You poor things! That sounds really frustrating!
I don’t recall living anywhere that had a muddy season, but most places I’ve lived were in town. I’ve heard people talk about the muddy season, but just never experienced it myself. You were smart taking off your heels to walk the rest of the way home in your bare feet. Feet are easier to clean up than good shoes. Besides, I’ve heard in them fancy beauty salons they do mud treatments to exfoliate the skin. You just need to tell yourself your feet got an expensive mud treatment for free.

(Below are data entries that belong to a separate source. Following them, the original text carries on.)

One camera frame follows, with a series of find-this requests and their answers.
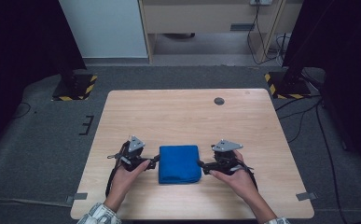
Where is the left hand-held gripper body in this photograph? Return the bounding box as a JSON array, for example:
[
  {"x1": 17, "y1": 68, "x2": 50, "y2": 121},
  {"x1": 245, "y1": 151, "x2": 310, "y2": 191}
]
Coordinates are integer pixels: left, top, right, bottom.
[{"x1": 106, "y1": 135, "x2": 152, "y2": 173}]

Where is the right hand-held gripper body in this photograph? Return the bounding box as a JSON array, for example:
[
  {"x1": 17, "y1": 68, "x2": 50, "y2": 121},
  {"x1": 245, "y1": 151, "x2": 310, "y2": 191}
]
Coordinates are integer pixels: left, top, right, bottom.
[{"x1": 210, "y1": 139, "x2": 248, "y2": 176}]

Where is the blue cloth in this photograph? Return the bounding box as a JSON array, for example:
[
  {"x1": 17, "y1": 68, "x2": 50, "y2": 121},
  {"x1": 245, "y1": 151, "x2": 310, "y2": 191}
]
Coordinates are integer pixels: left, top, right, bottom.
[{"x1": 158, "y1": 144, "x2": 203, "y2": 185}]

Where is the person's right hand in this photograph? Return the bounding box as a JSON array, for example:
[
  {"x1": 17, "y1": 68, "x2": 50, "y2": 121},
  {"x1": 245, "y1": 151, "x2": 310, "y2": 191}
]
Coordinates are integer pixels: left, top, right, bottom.
[{"x1": 208, "y1": 150, "x2": 260, "y2": 204}]

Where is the person's left hand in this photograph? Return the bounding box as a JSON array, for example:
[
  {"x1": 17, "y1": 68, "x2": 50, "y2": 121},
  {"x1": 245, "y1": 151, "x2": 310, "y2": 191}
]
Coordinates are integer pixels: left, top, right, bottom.
[{"x1": 104, "y1": 159, "x2": 152, "y2": 213}]

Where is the grey tape strip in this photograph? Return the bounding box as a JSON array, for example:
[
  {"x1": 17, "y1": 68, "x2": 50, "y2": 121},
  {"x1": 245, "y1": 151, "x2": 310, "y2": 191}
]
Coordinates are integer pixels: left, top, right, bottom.
[
  {"x1": 64, "y1": 192, "x2": 89, "y2": 205},
  {"x1": 295, "y1": 191, "x2": 319, "y2": 202}
]

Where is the black striped stand base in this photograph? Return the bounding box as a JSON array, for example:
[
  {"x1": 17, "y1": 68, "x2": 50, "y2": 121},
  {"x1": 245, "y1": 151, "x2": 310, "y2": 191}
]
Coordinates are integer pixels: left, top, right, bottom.
[
  {"x1": 263, "y1": 66, "x2": 312, "y2": 101},
  {"x1": 50, "y1": 62, "x2": 99, "y2": 102}
]

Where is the white panel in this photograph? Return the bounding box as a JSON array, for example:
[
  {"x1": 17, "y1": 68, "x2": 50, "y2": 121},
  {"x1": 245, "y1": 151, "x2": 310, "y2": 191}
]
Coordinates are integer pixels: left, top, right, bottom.
[{"x1": 58, "y1": 0, "x2": 149, "y2": 60}]

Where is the light wooden desk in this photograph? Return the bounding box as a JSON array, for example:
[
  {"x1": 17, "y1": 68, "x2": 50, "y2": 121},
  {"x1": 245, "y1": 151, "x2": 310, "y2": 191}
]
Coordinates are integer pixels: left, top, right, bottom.
[{"x1": 137, "y1": 0, "x2": 304, "y2": 64}]

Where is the black curtain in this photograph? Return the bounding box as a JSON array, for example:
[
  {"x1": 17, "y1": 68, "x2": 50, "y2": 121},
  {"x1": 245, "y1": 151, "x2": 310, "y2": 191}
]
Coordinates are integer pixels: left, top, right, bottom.
[
  {"x1": 282, "y1": 0, "x2": 361, "y2": 180},
  {"x1": 0, "y1": 0, "x2": 88, "y2": 160}
]

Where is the white power strip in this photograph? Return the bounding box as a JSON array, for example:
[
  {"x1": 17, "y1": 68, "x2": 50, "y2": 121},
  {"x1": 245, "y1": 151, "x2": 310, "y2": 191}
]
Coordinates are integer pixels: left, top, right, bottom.
[{"x1": 249, "y1": 0, "x2": 273, "y2": 7}]

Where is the black right gripper strap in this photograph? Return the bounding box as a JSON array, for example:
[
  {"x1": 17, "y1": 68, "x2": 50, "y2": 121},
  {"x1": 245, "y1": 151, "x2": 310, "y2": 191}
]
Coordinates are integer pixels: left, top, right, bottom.
[{"x1": 240, "y1": 160, "x2": 260, "y2": 191}]

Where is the black gripper strap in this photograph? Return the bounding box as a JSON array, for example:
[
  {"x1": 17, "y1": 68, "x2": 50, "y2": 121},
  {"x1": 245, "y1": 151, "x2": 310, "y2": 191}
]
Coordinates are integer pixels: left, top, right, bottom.
[
  {"x1": 104, "y1": 152, "x2": 125, "y2": 199},
  {"x1": 240, "y1": 160, "x2": 260, "y2": 191}
]

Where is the black left gripper strap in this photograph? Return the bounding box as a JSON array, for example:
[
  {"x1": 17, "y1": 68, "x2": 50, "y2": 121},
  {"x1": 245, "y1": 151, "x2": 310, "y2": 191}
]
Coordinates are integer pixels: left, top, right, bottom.
[{"x1": 104, "y1": 152, "x2": 125, "y2": 199}]

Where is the long black floor cable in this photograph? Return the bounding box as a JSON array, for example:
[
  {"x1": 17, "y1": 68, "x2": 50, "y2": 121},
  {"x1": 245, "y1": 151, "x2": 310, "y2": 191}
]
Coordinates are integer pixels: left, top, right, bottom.
[{"x1": 314, "y1": 101, "x2": 342, "y2": 222}]

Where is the black power cable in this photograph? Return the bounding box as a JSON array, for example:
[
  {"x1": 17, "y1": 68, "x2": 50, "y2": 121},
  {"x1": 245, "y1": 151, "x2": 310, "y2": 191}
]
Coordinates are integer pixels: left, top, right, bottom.
[{"x1": 246, "y1": 2, "x2": 289, "y2": 66}]

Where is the thin black floor cable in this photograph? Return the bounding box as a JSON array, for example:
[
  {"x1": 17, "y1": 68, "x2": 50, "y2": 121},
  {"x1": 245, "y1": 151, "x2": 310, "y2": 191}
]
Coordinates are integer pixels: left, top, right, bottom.
[{"x1": 12, "y1": 101, "x2": 33, "y2": 120}]

We always said “the ground is rotten” when “the bottom falls out”. Freeze and thaw cycles really make a mess. Loggers are a group that really have lean times then. Frozen is better for hauling. This year is certainly different here. Our whole yard is soft from being frost heaved. Just stepping on it yesterday turned spots into mud. The moles have not helped. I rather suspect a new kind of mud problem is yet another trial for Helene survivors to.
Yikes!!!! We don’t have a mud season for our neck of the woods, but we are having a ice skating time in our driveway. It’s solid ice with a little gravel poking through here and there, so walking it this morning was really dicey. And our driveway to our house goes downhill, so that adds to the “fun”.
It hasn’t been as muddy as it usually is here this time of year. That one little snow is about all the precipitation I’ve had, aside from a sprinkle of rain here and there. I guess it’s holding back, waiting for plowing and planting season.
My driveway doesn’t get muddy because nobody drives on it any more except the mail lady who only comes when I have a package that won’t fit in the mailbox (for some reason my mailbox is on an different road than the one I live on).
Same here! My husband always says “when this stuff melts” there isn’t going to be any ground under it. But the bright side is that melting ice and snow do more to really saturate the ground than any rain, so I’m great for it.
You are right, along with the moisture, it also puts a lot of nitrogen into the ground if the old time farmers were correct.
Oh dear. Hope that spongy sea of mud firms up soon. Take care.
I’ve never heard the term “mud season “ but Mike Caron sure describes it perfectly. Frozen and thawed ground surely makes the worst mud. A friend used to describe it as slicker than snot on a door knob.
I have never had that much problem with muddy drive ways but my yard is soft from the moisture. I have drove on some muddy roads, anyone remember in the past when farmers and other country men would often put “mud grip” tires on the back of their two wheel dive pickup trucks. If the tread on your tires fill up with mud it is the same as having bald tires and spinning them makes it worse. My dirt driveway has gravel on it.When I was a young boy, I made enough enough money for Daddy to take me to a pay catfish lake. While there a car pulled up and a huge lady got out, Daddy took one look and ran to the car and went to hugging and talking to her. She had worked on the same sharecropper farm as my Grandparents and Daddy when he was still a young boy. They were laughing and she asked Daddy “ do you remember me telling you your toes would spread out if you kept walking barefoot in mud puddles /holes and you asking me if I had sit down in one.” Daddy said he did and starting apologizing, she laughed and told him I thought it was just as funny as you did.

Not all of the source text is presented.